WHAT IS NEEDED: What lines of the material hold the string "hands"? Pull each of them out.

GIVEN INFORMATION:
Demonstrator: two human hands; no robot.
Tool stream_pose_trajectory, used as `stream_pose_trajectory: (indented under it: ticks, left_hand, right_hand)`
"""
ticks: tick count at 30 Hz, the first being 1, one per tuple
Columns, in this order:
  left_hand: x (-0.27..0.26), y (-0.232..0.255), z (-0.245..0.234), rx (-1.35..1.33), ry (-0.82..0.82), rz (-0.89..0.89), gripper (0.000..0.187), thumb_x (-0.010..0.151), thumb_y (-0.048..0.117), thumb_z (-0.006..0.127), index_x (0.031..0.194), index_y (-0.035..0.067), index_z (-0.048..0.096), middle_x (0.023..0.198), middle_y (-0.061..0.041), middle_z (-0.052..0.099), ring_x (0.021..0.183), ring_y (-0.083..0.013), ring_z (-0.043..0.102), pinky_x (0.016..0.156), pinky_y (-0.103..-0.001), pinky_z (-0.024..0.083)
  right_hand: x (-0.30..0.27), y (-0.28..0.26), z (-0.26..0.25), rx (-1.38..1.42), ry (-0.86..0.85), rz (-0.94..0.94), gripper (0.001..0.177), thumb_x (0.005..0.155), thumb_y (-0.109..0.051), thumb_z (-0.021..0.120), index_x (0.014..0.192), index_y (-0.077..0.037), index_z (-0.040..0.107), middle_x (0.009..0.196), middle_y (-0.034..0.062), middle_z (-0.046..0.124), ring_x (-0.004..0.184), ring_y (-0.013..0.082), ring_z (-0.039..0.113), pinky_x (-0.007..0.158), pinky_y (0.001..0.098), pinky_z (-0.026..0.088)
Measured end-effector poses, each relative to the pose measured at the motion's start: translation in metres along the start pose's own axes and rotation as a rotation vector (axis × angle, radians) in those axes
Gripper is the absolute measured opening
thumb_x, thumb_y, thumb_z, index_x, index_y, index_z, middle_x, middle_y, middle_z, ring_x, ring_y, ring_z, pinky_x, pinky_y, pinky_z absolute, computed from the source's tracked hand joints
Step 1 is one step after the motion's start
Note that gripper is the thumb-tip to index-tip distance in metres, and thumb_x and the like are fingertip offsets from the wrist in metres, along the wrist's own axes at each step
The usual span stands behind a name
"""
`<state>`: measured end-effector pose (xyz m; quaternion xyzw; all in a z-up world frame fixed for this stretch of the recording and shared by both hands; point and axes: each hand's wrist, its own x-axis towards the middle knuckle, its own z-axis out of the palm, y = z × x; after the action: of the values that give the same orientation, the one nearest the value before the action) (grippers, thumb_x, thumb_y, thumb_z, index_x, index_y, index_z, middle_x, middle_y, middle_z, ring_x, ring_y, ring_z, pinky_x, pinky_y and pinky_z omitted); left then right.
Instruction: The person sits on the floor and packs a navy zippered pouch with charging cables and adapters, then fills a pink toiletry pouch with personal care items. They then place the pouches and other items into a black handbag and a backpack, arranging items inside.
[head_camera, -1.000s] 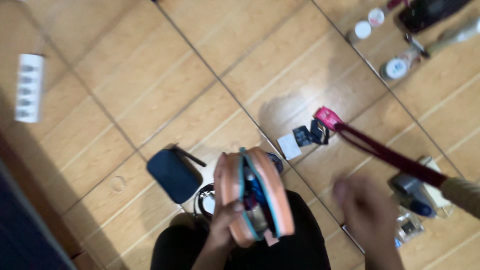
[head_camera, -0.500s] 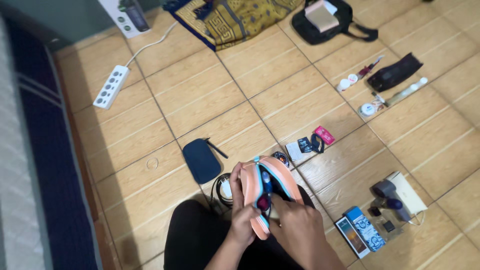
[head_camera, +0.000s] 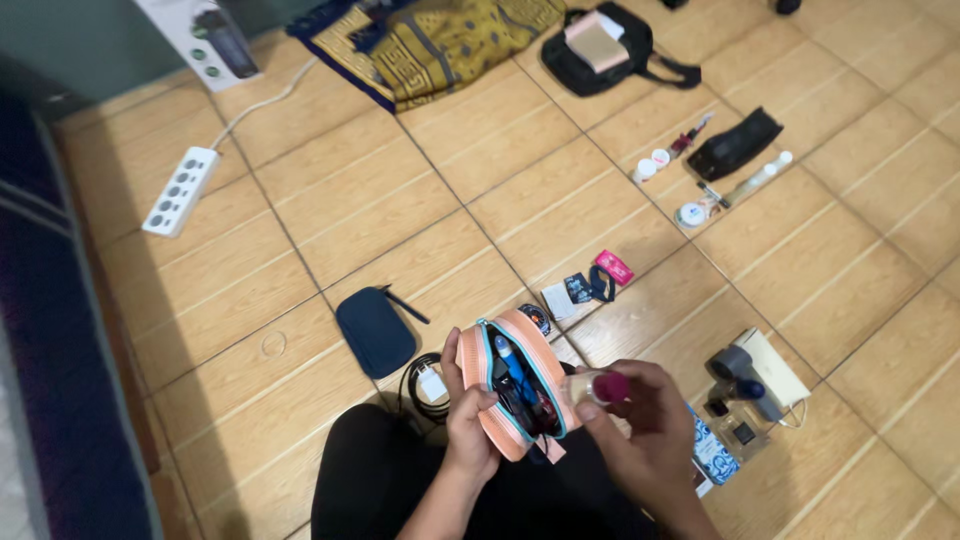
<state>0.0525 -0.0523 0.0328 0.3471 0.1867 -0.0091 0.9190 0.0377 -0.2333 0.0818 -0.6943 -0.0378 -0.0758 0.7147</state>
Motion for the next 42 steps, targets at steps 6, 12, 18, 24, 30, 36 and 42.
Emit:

RESULT OF THE TASK:
Demonstrator: two human hands; no robot.
`<state>`: measured end-effector pose (xyz m; quaternion xyzw; all in a z-up world frame fixed for this stretch of the recording and shared by both hands; point and axes: each hand's wrist, its own x-axis towards the middle knuckle, its own z-axis out of the palm, y = z × x; after the action: of the values that give the same orientation, the one nearest the value before the action) (grippers, thumb_x, thumb_y, thumb_z, index_x, index_y, index_z, middle_x, middle_y, middle_z, ring_x, ring_y, ring_z, pinky_x, pinky_y and pinky_z omitted); left then right.

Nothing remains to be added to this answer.